Fred Friedrich is the first artist that bases his work in molecular journey into our remote past. Guided by the intact genetic threads that connect us with our ancestors, writes Friedrich, in this Collection, we can travel back in time to a time before the dawn of history, to a world of ice and snow, of bare mountains and endless plains, to know to those remarkable women: the seven daughters of Eve.
Fin de Ciel Collection Las Siete Hijas de Eva, becomes, in fact, a recreation, in an abstract work, in the light of the powerful focus of genetics, of the imagined lives of these seven women, the mothers of the Europeans.
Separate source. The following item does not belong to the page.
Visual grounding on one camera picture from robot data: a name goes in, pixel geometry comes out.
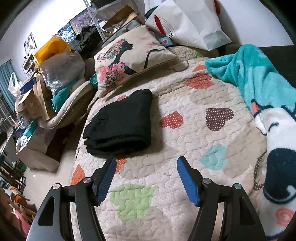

Friedrich has studied deeply all the first report on retrieving DNA from whom Professor Sykes has baptised with the names of Ursula , Xenia, Helena, Velda, Tara, Katrina and Jasmine. Why this names? He uses the deductions to give biographies for each of the clan mothers, assigning then arbitrary names based on the scientific designation of the haplogroup ( for example, using the name Xenia for the founder of haplogroup X and so on )
Inspired with this, his abstract works envolved yellow, blue, orange atmosphere in which he flaunt how the dynamics of maternal mitocondrial DNA inheritance leave their mark on the human population in the form of genetic clans sharing common maternal descent. Ecstasy with all this phenomena he created these seven clan mothers as daughters of Eve, in an amazing artwork which forms, moves, lines of life are bystander of a great reference to the mitochondrial Eve to whom the DNA of all modern humans traces persist.
An attempt, to associate the whole Collection quiet lucid by the way, to personalise the different DNA codes Friedrich associate the study of the six thousand European women linked to the bases of his philosophy: Faith in Human-being, involved a sacred, holly women in Earth and Heaven.
[...] However, since our main interest is the part of the woman in the drama, we are equally pleased with her attitude whether she is a myth in an allegory or the heroine of a historical fact.
In this dialogue, the unprejudiced reader should be struck by the woman's courage, dignity, and noble ambition.
The tempter evidently had a deep understanding of human nature, and he saw at first glance the lofty character of the person he chanced to meet from his walks in the garden. And he did not try to tempt her away from her duty with brilliant jewels, rich dresses, worldly luxuries or pleasures, but with the promise of knowledge, of the wisdom of the Gods.
Like Socrates or Plato, her dialectical abilities to ask disconcerting questions were undoubtedly admirable, awakening in women that intense thirst for knowledge that the simple pleasures of picking flowers or conversing with Adam did not satisfy. Compared to Adam, she seems more advantaged throughout the entire drama.